*Work instruction*.
The answer must be an exact transcription of all the records below.

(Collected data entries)
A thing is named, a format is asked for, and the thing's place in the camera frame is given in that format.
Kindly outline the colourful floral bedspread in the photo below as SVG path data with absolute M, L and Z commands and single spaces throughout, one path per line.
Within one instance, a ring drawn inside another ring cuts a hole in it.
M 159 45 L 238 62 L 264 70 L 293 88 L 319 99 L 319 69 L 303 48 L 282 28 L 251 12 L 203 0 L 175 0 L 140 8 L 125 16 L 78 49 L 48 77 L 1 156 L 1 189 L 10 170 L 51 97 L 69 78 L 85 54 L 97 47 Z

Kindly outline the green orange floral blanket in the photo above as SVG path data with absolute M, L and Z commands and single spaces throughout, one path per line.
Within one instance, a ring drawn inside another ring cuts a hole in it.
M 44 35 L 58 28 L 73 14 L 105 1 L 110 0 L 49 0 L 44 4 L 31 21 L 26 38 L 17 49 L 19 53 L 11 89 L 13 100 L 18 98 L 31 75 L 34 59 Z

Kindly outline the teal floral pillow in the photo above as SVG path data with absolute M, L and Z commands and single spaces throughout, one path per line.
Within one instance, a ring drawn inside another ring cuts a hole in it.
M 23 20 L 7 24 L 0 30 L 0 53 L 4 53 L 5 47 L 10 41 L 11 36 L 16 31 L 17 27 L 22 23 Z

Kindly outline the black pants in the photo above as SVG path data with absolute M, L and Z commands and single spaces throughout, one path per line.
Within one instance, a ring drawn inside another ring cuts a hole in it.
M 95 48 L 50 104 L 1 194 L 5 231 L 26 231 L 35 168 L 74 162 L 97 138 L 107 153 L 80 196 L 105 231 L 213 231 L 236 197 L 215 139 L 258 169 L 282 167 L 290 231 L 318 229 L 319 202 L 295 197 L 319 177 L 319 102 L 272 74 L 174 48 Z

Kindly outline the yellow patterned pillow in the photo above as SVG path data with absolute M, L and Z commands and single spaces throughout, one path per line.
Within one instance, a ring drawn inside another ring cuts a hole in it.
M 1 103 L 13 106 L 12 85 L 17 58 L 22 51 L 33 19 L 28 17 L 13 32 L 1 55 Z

*Solution*.
A thing is named, a format is asked for, and the thing's place in the camera frame is given in that format.
Kindly outline the colourful floral bedspread in the photo below as SVG path data with absolute M, L and Z commands and single spaces throughout, one path per line.
Within one instance, a ring drawn inside another ring cuts a hole in it.
M 159 45 L 238 62 L 264 70 L 293 88 L 319 99 L 319 69 L 303 48 L 282 28 L 251 12 L 203 0 L 175 0 L 140 8 L 125 16 L 78 49 L 48 77 L 1 156 L 1 189 L 10 170 L 51 97 L 69 78 L 85 54 L 97 47 Z

Kindly outline the green orange floral blanket in the photo above as SVG path data with absolute M, L and Z commands and single spaces throughout, one path per line.
Within one instance, a ring drawn inside another ring cuts a hole in it.
M 44 35 L 58 28 L 73 14 L 105 1 L 110 0 L 49 0 L 44 4 L 31 21 L 26 38 L 17 49 L 19 53 L 11 89 L 13 100 L 18 98 L 31 75 L 34 59 Z

Kindly outline the teal floral pillow in the photo above as SVG path data with absolute M, L and Z commands and single spaces throughout, one path per line.
Within one instance, a ring drawn inside another ring cuts a hole in it.
M 23 20 L 7 24 L 0 30 L 0 53 L 4 53 L 5 47 L 10 41 L 11 36 L 16 31 L 17 27 L 22 23 Z

Kindly outline the black pants in the photo above as SVG path data with absolute M, L and Z commands and single spaces throughout, one path per line.
Within one instance, a ring drawn inside another ring cuts a hole in it.
M 95 48 L 50 104 L 1 194 L 5 231 L 26 231 L 35 168 L 74 162 L 97 138 L 107 153 L 80 196 L 105 231 L 213 231 L 236 197 L 215 139 L 258 169 L 282 167 L 290 231 L 318 229 L 319 202 L 295 197 L 319 177 L 319 102 L 272 74 L 174 48 Z

Kindly outline the yellow patterned pillow in the photo above as SVG path data with absolute M, L and Z commands and single spaces throughout, one path per line.
Within one instance, a ring drawn inside another ring cuts a hole in it.
M 1 103 L 13 106 L 12 85 L 17 58 L 22 51 L 33 19 L 28 17 L 13 32 L 1 55 Z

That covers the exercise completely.